Una madre diagnosticada con cáncer a las 11 semanas de embarazo dice que tuvo que tomar una decisión desgarradora sobre la continuidad o no del tratamiento.
Cuando los médicos le dijeron a Roberta Burton que tenía linfoma de Hodgkin en etapa 2 en junio de 2019, estaba esperando su tercer hijo. La asistente de enfermería de 29 años estaba "aterrorizada" de que la quimioterapia pudiera dañar a su bebé por nacer.
Pero tomó la dura decisión de comenzar el tratamiento porque sin él, corría el riesgo de no vivir para sus otros dos hijos. La elección fue acertada: ahora Roberta se prepara para celebrar el primer cumpleaños de su tercer hijo. La madre, de Stannington, cerca de Morpeth, Northumberland, tenía seis semanas de embarazo cuando su esposo notó un bulto en su cuello.
Después de una serie de pruebas, le diagnosticaron cáncer en la sangre y le dijeron que tendría que someterse a un tratamiento intensivo de quimioterapia.
"La enfermedad podría haber estado relacionada con el embarazo y las hormonas, pero yo sabía que no era bueno. Entonces, si bien fue un gran impacto escuchar que tenía cáncer, en parte lo esperaba", recuerda hoy.

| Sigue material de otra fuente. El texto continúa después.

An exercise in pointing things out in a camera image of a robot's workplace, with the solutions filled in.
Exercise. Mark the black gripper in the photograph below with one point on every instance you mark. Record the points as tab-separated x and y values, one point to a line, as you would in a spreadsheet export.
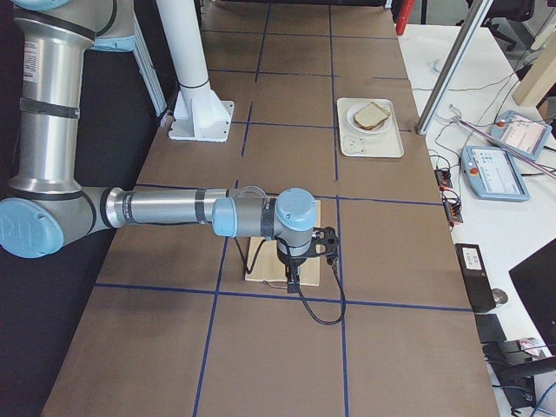
290	261

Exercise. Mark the white round plate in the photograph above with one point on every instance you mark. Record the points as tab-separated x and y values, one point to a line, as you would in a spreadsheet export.
356	107

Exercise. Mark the brown bread slice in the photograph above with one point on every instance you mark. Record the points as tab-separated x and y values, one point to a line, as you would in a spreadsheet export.
371	117

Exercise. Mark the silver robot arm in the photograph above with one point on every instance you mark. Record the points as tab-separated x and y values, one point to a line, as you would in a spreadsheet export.
48	208

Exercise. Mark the light wooden cutting board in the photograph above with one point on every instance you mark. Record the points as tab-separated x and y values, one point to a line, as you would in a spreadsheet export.
269	265

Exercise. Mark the cream bear serving tray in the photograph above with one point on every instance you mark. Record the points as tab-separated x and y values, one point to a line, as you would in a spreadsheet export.
386	144

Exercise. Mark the lower orange black connector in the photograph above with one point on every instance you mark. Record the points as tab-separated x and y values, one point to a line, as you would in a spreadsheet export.
452	208

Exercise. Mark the orange black connector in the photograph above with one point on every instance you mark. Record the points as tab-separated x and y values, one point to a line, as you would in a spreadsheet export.
452	208
443	178

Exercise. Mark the black rectangular box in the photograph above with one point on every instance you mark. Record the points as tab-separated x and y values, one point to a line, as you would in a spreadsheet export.
474	275

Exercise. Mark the upper orange black connector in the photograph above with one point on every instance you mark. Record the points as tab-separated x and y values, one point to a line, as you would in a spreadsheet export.
443	178

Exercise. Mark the near blue teach pendant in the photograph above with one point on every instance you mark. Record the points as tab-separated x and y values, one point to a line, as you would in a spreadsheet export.
492	174

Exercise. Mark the blue teach pendant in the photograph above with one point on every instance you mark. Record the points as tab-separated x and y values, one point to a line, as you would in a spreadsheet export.
524	135
492	174

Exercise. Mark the black monitor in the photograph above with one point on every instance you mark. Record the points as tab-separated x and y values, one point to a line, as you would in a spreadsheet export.
534	281

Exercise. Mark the far blue teach pendant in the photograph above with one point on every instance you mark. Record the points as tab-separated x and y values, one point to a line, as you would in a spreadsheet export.
524	135

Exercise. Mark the white pedestal column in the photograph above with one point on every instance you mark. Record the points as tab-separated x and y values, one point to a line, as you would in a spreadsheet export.
199	114

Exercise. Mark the aluminium frame post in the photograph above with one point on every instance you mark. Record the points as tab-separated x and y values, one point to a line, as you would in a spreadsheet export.
473	21

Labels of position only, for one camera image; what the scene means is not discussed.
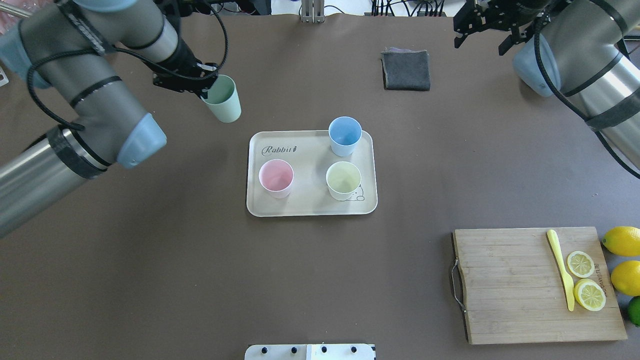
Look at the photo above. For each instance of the yellow plastic knife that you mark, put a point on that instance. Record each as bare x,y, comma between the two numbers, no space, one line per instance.
566,278

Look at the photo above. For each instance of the green cup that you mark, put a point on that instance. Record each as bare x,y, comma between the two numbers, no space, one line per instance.
222,99

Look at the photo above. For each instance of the whole lemon upper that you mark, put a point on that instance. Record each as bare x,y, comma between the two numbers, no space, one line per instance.
623,241

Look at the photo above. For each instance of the blue cup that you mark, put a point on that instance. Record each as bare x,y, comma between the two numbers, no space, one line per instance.
344,133

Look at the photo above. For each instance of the lemon slice lower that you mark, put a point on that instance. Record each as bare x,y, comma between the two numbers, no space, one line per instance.
589,295

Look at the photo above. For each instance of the whole lemon lower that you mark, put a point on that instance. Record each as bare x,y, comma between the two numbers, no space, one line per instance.
625,278

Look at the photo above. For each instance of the pink cup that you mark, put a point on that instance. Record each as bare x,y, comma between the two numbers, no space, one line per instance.
276,176

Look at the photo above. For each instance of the wooden cutting board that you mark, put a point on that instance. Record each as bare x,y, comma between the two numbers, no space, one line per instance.
512,291

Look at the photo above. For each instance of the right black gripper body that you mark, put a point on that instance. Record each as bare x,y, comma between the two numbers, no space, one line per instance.
520,13

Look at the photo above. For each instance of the pink bowl with ice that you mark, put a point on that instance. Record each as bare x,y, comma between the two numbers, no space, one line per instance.
9,15

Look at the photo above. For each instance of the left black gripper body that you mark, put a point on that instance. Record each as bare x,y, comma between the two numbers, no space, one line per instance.
181,60

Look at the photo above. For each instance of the cream yellow cup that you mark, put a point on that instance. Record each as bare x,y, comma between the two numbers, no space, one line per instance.
343,179

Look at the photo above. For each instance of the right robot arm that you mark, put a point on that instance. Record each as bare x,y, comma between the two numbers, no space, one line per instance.
572,49

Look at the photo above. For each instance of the cream rabbit tray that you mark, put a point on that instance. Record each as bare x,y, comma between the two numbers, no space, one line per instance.
310,155

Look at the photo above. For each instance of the grey folded cloth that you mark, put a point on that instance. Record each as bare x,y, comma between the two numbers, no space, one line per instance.
406,70

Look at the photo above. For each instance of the green lime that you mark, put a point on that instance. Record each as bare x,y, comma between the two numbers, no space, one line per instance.
633,311

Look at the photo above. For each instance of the lemon slice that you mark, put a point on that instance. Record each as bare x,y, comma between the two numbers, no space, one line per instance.
589,295
580,264

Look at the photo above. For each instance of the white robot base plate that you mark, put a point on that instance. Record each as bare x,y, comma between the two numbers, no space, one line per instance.
318,351

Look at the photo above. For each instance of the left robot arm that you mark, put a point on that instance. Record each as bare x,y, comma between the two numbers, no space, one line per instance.
60,53

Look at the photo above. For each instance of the lemon slice upper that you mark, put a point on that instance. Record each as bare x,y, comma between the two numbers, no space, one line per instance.
580,264

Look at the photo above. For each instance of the whole lemon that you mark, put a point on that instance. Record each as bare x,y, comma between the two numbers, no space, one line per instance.
625,278
623,241

"Fue una decisión muy difícil de tomar. Anhelaba tener un tercer hijo. Estaba aterrorizada de que el tratamiento le hiciera daño, pero no hacer nada me arriesgaba a no estar allí para mis otros dos hijos", cuenta.

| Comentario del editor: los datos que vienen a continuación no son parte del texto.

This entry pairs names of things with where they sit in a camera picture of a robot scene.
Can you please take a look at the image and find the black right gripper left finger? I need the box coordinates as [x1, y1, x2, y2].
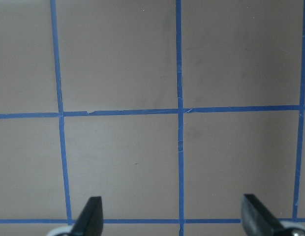
[70, 196, 104, 236]

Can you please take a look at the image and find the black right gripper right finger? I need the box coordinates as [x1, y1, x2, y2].
[241, 194, 289, 236]

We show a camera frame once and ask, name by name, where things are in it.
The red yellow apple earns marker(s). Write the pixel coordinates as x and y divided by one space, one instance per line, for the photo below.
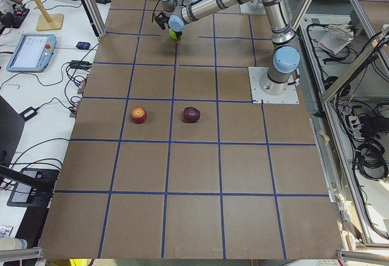
138 115

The teach pendant tablet near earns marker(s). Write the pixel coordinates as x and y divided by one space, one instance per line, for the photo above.
32 53

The wooden mug stand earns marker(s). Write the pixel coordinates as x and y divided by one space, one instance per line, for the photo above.
48 21

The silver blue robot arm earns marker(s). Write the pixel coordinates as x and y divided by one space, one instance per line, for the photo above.
176 14

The small blue device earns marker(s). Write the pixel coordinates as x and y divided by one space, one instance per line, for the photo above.
83 45

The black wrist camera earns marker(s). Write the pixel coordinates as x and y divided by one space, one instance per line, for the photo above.
161 19

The black monitor stand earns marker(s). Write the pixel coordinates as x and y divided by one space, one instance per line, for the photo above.
29 183

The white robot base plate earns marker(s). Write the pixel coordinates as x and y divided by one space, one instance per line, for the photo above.
265 91

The crumpled white paper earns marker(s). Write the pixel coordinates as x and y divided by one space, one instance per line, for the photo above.
337 37

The dark red apple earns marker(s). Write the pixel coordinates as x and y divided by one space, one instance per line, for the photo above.
191 115

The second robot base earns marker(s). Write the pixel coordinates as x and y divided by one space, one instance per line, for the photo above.
253 7

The green apple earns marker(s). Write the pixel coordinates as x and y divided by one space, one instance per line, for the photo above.
174 34

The black power adapter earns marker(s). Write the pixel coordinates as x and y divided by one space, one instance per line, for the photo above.
28 113

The aluminium frame post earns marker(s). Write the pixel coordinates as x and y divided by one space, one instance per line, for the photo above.
94 17

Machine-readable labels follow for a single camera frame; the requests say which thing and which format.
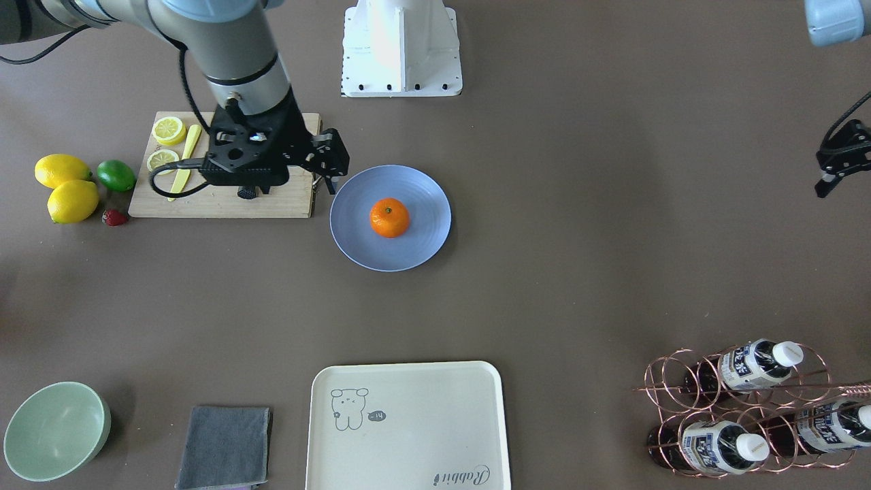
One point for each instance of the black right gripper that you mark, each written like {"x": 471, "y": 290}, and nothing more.
{"x": 297, "y": 141}

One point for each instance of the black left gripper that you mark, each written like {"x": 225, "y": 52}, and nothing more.
{"x": 846, "y": 153}

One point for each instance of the orange mandarin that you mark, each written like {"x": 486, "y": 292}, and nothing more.
{"x": 389, "y": 218}

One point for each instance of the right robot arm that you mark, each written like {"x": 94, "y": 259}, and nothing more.
{"x": 230, "y": 41}

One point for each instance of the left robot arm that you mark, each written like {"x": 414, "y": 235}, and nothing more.
{"x": 835, "y": 22}

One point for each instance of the blue plate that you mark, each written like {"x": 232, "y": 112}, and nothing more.
{"x": 430, "y": 218}

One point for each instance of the wooden cutting board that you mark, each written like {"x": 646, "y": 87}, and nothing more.
{"x": 292, "y": 200}

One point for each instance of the lemon slice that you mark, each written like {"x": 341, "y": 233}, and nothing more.
{"x": 160, "y": 158}
{"x": 169, "y": 131}

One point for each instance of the dark drink bottle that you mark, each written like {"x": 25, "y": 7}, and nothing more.
{"x": 839, "y": 426}
{"x": 707, "y": 448}
{"x": 757, "y": 365}

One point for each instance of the green lime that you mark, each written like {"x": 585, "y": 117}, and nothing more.
{"x": 116, "y": 176}

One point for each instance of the red strawberry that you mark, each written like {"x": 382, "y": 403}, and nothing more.
{"x": 114, "y": 217}

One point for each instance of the yellow lemon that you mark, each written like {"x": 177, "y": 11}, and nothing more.
{"x": 57, "y": 168}
{"x": 73, "y": 201}

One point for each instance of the cream rabbit tray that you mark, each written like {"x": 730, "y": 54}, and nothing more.
{"x": 438, "y": 425}

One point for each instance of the grey folded cloth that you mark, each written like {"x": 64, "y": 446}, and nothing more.
{"x": 225, "y": 448}

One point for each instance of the pale green bowl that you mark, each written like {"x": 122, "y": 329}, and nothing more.
{"x": 56, "y": 431}

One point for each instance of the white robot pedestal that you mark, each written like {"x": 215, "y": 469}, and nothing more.
{"x": 401, "y": 49}

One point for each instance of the copper wire bottle rack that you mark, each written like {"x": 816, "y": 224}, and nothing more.
{"x": 811, "y": 383}

"Los estudios mostraron que el cáncer se había extendido a mi pecho, por lo que necesitaba actuar con rapidez para asegurarme de no dejarlo avanzar". Después de mucha discusión y planificación, Roberta decidió comenzar el tratamiento de quimioterapia después de que una exploración del bebé mostró que se estaba desarrollando bien.

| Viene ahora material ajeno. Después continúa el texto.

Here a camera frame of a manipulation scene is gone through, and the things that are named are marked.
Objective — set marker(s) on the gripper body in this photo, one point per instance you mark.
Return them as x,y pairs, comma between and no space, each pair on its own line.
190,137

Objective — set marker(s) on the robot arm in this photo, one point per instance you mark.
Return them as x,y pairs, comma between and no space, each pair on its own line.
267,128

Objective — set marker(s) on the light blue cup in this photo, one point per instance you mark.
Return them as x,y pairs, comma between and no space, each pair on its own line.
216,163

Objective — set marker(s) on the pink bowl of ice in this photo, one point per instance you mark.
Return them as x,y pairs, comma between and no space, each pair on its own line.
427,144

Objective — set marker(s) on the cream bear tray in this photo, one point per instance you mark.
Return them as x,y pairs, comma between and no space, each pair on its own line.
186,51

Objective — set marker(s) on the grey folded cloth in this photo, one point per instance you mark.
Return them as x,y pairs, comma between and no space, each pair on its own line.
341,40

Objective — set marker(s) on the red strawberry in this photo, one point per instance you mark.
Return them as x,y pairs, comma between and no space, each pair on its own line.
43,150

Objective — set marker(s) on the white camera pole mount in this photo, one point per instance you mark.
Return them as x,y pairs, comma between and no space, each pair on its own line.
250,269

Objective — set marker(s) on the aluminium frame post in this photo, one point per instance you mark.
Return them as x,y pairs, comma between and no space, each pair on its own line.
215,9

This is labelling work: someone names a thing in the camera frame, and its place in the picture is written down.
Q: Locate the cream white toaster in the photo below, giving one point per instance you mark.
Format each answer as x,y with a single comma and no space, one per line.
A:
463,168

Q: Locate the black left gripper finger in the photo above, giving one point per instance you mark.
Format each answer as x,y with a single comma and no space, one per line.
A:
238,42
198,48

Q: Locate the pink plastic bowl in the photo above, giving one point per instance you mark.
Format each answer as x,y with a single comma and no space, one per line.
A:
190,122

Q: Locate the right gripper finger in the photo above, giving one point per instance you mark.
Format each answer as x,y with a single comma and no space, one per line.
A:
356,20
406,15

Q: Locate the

"La ecografía mostró que su corazón estaba fuerte y que podríamos comenzar el tratamiento una vez que pasamos el punto de 17 semanas en el que la placenta funcionaría para protegerlo de cualquiera de las drogas tóxicas", explicó. Roberta, que ya era madre de Noah, 5 y Ezra, 3, comenzó la quimioterapia en agosto de 2019 y completó sus ocho ciclos.
"Durante este tiempo, mi matrimonio se rompió y me las arreglaba para cuidar a mi hijo mediano, Ezra, a quien recientemente se le diagnosticó autismo, mientras trataba de fortalecer mi cuerpo nuevamente después del cáncer. Fue aterrador y difícil, pero estoy decidida a celebrar a Elías y su primer cumpleaños", contó a los medios británicos.
Ahora, Roberta hace un llamado a que la gente se haga los controles a pesar de la pandemia de coronavirus. "Es gracias a la investigación y los tratamientos que estoy aquí hoy. Es muy posible que incluso hace tan solo diez años, el resultado podría no haber sido el mismo para mí o para mi bebé, y eso depende de la medicina y de la investigación", completó.